Sendmail's security features include anti-virus measures as well as the ability to prevent any unauthorized use of the relaying capabilities inherent to any MTA.

Since version 8.9 of Sendmail, there is no relaying mail unless specifically instructed to do so. And by default, Sendmail rejects messages with "envelope From" addresses  (the address mentioned in the SMTP "MAIL FROM:" command) that contain a host name that does not resolve successfully by reverse name lookup. However, relaying is not the same as forwarding. Forwarding is done at the request of the recipient rather than at the sender's request. Forwarding addresses may be specified in either a user's .forward file or the global /etc/mail/aliases or /etc/mail/virtusertable file, regardless of the system's relaying policy.

Another interesting option is:

The following option prevents Sendmail from revealing local user names to spammers and hackers:

define(`confPRIVACY_FLAGS',`goaway')dnl 

And the following command limits the number of new connections per second to Sendmail:

  define(`confCONNECTION_RATE_THROTTLE',3)dnl    

To prevent hackers and spammers from knowing which operating system you are using, it is important to turn off the Sendmail welcome message. Use the following command to do so:

define(`confSMTP_LOGIN_MSG', `$j server ready at $b')dnl

And, lastly, you can use this command to limit the number of recipients per e-mail message:

define(`confMAX_RCPTS_PER_MESSAGE,25)dnl

These features should have an immediate, noticeable and positive impact on the security and reliability of your Sendmail messaging.

For those corporations needing top-notch support for a Sendmail-based messaging solution as well as added management and configuration comfort, the commercial Sendmail Pro version might be a worthwhile alternative to the OpenSource rendition.

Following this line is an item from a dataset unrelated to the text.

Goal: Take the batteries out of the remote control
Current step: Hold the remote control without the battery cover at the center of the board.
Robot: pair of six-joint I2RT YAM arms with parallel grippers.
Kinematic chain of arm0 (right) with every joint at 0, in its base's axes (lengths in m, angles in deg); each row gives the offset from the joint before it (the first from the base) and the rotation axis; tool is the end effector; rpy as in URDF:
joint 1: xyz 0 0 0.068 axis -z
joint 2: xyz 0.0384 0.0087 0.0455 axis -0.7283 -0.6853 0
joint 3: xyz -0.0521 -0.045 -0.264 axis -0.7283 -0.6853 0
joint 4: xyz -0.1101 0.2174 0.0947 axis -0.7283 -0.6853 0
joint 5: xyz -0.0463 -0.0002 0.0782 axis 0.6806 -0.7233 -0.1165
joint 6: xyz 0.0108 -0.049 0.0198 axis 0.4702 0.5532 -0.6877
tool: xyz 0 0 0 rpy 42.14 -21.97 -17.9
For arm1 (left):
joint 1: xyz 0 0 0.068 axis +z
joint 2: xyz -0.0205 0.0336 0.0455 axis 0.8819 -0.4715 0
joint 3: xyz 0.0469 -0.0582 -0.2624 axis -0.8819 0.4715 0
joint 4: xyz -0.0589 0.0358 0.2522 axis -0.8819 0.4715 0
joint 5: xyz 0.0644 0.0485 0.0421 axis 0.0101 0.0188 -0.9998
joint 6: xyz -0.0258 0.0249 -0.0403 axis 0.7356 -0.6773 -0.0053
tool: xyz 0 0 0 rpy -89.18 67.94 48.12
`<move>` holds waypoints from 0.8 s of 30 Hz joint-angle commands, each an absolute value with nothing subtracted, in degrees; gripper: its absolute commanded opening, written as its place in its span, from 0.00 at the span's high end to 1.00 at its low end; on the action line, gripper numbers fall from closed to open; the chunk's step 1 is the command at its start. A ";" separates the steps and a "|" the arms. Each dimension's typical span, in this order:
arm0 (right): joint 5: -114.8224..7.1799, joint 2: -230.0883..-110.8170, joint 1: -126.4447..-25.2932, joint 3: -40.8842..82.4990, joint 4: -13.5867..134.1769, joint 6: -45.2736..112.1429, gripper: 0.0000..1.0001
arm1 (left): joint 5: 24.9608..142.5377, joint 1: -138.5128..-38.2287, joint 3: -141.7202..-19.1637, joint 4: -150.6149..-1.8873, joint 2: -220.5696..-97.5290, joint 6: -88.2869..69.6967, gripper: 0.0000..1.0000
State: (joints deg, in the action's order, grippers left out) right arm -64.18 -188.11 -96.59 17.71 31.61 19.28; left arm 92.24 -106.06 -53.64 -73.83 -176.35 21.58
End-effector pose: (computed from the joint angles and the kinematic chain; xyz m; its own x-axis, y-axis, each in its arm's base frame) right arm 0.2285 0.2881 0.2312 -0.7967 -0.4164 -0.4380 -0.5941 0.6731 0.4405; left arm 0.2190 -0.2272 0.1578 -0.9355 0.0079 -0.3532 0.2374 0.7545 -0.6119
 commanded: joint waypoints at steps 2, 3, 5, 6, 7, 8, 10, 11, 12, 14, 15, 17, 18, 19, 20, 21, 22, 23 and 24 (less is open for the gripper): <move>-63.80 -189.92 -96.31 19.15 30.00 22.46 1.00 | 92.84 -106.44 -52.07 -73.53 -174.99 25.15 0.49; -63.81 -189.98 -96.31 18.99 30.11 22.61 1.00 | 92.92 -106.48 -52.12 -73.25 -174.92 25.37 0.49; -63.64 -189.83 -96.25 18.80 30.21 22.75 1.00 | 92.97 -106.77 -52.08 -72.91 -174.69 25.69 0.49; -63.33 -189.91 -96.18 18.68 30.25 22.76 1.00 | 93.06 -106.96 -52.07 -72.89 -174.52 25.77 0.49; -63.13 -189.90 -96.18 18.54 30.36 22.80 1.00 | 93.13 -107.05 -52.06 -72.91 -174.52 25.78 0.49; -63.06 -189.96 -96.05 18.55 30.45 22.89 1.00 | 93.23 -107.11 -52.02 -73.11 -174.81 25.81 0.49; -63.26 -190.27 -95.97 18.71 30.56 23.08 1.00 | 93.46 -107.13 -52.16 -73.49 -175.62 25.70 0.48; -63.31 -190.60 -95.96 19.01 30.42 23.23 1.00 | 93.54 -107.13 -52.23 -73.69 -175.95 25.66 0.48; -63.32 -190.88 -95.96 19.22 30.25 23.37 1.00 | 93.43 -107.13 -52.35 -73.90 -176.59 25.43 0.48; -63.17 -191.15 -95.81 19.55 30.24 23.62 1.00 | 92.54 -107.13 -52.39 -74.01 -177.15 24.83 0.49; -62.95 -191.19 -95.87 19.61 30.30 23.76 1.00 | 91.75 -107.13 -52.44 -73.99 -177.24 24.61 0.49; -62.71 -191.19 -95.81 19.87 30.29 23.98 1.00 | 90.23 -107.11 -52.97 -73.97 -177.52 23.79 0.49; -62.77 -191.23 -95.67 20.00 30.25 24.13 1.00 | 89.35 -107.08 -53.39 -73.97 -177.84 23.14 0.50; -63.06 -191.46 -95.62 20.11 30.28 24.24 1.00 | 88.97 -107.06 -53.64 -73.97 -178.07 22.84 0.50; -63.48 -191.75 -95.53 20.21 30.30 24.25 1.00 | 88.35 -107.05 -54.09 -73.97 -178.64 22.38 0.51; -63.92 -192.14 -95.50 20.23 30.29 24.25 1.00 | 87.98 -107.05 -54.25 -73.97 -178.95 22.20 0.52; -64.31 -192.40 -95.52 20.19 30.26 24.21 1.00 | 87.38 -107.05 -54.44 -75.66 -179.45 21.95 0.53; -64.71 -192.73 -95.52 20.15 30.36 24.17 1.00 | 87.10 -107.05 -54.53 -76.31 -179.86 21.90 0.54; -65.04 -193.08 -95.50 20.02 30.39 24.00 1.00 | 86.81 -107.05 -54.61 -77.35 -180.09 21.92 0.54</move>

For one thing, Sendmail Pro includes over 300 pages of online help. But should such extensive online help not be enough, there is always technical support available from Sendmail Inc. via Web, e-mail, telephone and even onsite consulting.

• Sendmail 8.9's Access Database to filter mail by sender's address, domain or IP address
• MAPS Real-time Blackhole List (RBL), a public list of known spammers
• Filters for unrecognizable senders or domains
• Mail message size and volume limits

Sendmail published application-programming interfaces to allow developers who are plugging in programs in C, Perl or others to filter their incoming mail.

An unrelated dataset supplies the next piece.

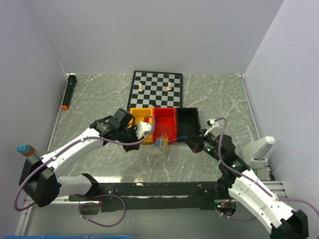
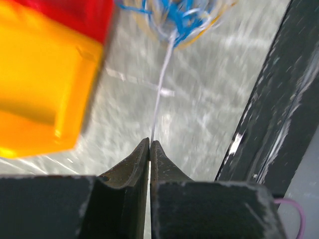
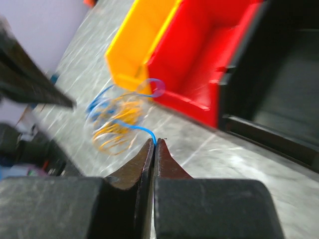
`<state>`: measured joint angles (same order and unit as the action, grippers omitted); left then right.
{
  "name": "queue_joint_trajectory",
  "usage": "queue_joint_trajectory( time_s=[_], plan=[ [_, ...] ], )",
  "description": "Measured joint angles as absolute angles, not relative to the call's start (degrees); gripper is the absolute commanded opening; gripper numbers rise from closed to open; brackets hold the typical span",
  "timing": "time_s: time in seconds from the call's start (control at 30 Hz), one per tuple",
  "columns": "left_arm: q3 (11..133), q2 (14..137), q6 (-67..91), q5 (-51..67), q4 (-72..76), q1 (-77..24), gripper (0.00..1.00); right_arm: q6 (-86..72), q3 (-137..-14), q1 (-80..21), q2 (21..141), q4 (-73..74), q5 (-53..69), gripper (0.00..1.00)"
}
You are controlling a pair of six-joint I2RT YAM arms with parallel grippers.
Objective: Untangle the cables
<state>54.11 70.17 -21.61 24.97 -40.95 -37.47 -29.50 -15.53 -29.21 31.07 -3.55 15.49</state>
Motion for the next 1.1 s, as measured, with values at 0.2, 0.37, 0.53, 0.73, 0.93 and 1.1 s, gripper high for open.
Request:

This filtering capability gives companies the opportunity to search for viruses in the incoming mail stream before they reach departmental e-mail servers. It can filter out well-known sources of spam and even spot attempts of intrusion hidden within in-coming connections.

Such content-based filtering is also a good way to control incoming and outgoing messages to prevent the use of objectionable language. The law in many countries permits companies to supervise the content of employees’ messages.

During my review, I found that both the commercial and the OpenSource versions of Sendmail were able to handle e-mails in excess of 500 per second on the above-mentioned system. When turning on filtering through C programs, that volume dropped down to about 140 per second. It is clear that housing the filter within the same address space as the Sendmail process would speed up filter processing considerably.

By analysing the Linux kernel, it became evident that most of the overhead lies in the creation, management and tearing down of the address space used to handle filtering. As with Apache, filtering modules within the same process is certainly the solution. However, e-mail traffic in the magnitude of 140 per second is certainly more of an issue for ISPs than it is for most companies. Also, the structure and algorithms for the filtering applets can have a great impact on the performance.

Even though Sendmail is already a grown-up product at the age of 19, it is still keeping up with the times. Sendmail outperforms many other commercial products and still has by far the greatest marketshare of all of them combined, handling over 76% of all the e-mail flowing across the Internet.